▸ **Assigned task**
The answer should be an exact copy of the lines from the one with "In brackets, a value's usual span" through the end of the listing below, with no other lines.

▸ **Given information**
────────────────

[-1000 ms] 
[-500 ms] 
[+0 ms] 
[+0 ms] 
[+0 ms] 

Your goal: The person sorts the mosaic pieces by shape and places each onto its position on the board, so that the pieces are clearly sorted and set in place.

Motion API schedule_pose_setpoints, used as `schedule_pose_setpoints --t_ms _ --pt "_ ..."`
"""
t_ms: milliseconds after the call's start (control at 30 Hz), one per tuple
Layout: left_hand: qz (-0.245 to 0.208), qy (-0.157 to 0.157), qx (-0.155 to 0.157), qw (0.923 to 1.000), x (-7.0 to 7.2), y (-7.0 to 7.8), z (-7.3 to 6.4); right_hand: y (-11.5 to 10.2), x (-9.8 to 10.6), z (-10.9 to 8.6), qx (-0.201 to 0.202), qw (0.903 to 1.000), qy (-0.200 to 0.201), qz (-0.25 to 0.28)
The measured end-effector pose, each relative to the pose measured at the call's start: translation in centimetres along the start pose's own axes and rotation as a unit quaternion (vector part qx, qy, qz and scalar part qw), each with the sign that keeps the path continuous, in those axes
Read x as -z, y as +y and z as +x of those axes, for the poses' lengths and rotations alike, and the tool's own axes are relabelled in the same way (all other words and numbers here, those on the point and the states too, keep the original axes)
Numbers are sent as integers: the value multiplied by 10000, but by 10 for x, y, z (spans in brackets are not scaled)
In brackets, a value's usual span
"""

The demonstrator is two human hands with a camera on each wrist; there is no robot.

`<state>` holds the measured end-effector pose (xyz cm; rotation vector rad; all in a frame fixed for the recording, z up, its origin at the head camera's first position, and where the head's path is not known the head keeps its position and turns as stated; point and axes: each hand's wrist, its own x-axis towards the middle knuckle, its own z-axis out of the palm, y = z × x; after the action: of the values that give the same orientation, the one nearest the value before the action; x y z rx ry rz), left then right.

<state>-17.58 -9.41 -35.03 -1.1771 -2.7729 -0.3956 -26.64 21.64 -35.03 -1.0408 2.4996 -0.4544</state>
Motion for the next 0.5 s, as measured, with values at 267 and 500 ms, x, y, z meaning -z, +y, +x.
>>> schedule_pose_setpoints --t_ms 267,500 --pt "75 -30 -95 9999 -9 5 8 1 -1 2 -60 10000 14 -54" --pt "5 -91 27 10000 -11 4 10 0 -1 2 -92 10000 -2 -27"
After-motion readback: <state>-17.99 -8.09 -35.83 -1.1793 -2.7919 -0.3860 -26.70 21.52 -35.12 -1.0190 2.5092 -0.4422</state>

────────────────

▸ **Response**
In brackets, a value's usual span
"""

The demonstrator is two human hands with a camera on each wrist; there is no robot.

`<state>` holds the measured end-effector pose (xyz cm; rotation vector rad; all in a frame fixed for the recording, z up, its origin at the head camera's first position, and where the head's path is not known the head keeps its position and turns as stated; point and axes: each hand's wrist, its own x-axis towards the middle knuckle, its own z-axis out of the palm, y = z × x; after the action: of the values that give the same orientation, the one nearest the value before the action; x y z rx ry rz), left then right.

<state>-17.58 -9.41 -35.03 -1.1771 -2.7729 -0.3956 -26.64 21.64 -35.03 -1.0408 2.4996 -0.4544</state>
Motion for the next 0.5 s, as measured, with values at 267 and 500 ms, x, y, z meaning -z, +y, +x.
>>> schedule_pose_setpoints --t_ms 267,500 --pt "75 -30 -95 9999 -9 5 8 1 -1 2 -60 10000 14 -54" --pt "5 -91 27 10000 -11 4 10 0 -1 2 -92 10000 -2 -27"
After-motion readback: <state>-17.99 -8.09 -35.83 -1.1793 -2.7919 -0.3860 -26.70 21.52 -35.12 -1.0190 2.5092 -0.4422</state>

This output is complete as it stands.